## Work instructions
Leave the pictures behind and reproduce every line of the listing exactly.

###

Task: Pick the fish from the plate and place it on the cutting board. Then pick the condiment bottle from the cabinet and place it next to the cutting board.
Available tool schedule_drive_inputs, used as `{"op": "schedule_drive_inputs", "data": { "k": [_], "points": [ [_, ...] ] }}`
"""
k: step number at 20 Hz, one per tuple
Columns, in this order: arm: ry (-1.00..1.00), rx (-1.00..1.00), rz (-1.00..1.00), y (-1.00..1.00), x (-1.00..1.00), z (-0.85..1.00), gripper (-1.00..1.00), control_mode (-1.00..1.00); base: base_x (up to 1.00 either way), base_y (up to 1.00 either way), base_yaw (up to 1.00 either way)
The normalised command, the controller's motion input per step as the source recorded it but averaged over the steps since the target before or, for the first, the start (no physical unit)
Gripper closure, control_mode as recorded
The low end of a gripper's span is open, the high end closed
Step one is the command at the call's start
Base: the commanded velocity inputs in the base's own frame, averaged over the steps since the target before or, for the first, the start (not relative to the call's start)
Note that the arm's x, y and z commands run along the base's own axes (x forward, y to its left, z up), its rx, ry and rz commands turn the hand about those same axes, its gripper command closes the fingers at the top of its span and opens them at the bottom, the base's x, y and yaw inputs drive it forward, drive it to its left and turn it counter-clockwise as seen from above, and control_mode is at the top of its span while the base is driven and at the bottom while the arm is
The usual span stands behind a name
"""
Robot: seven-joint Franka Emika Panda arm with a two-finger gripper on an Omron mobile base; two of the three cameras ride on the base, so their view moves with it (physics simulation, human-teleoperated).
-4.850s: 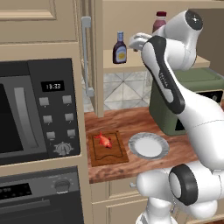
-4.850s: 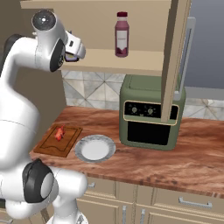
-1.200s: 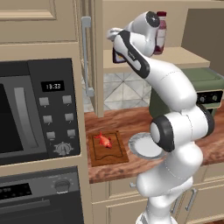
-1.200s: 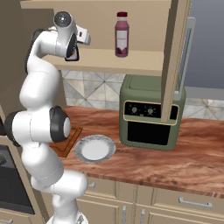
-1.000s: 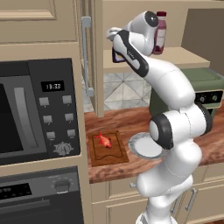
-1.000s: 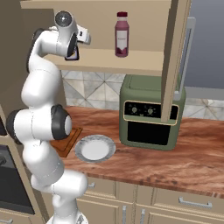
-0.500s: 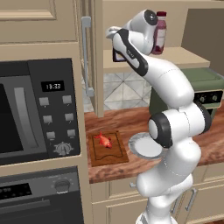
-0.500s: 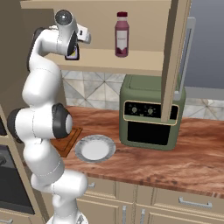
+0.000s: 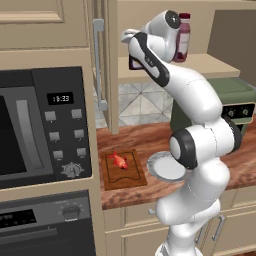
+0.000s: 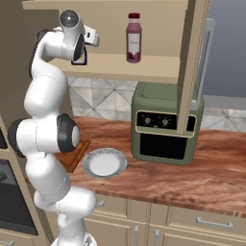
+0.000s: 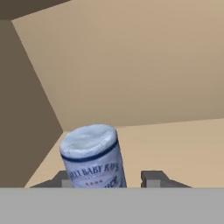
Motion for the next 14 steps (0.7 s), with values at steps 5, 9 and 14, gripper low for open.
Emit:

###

## Response area
Task: Pick the fish from the plate and place it on the cutting board. Then pick the condiment bottle from the cabinet and place it next to the cutting board.
Available tool schedule_drive_inputs, used as `{"op": "schedule_drive_inputs", "data": { "k": [_], "points": [ [_, ...] ] }}`
"""
k: step number at 20 Hz, one per tuple
Columns, in this order: arm: ry (-1.00..1.00), rx (-1.00..1.00), rz (-1.00..1.00), y (-1.00..1.00), x (-1.00..1.00), z (-0.85..1.00), gripper (-1.00..1.00), control_mode (-1.00..1.00); base: base_x (up to 1.00 either way), base_y (up to 1.00 either way), base_yaw (up to 1.00 either way)
The normalised command, the controller's motion input per step as the source recorded it but averaged over the steps since the target before or, for the first, the start (no physical unit)
Gripper closure, control_mode as recorded
The low end of a gripper's span is open, the high end closed
Step one is the command at the call's start
Base: the commanded velocity inputs in the base's own frame, averaged over the steps since the target before or, for the first, the start (not relative to the call's start)
Note that the arm's x, y and z commands run along the base's own axes (x forward, y to its left, z up), its rx, ry and rz commands turn the hand about those same axes, its gripper command closes the fingers at the top of its span and opens them at the bottom, the base's x, y and yaw inputs drive it forward, drive it to its left and turn it counter-clockwise as seen from above, and control_mode is at the top of its span while the base is driven and at the bottom while the arm is
The usual span stands behind a name
"""
Robot: seven-joint Franka Emika Panda arm with a two-finger gripper on an Omron mobile base; two of the three cameras ride on the base, so their view moves with it (physics simulation, human-teleoperated).
-4.850s: 
-4.850s: 
-1.200s: 
-1.200s: 
-1.000s: 
-1.000s: 
-0.500s: 
-0.500s: 
+0.000s: 
+0.000s: 
+0.000s: 
Motion for the next 14 steps (0.7 s), with values at steps 5, 9 and 14, gripper low for open.
Emit:

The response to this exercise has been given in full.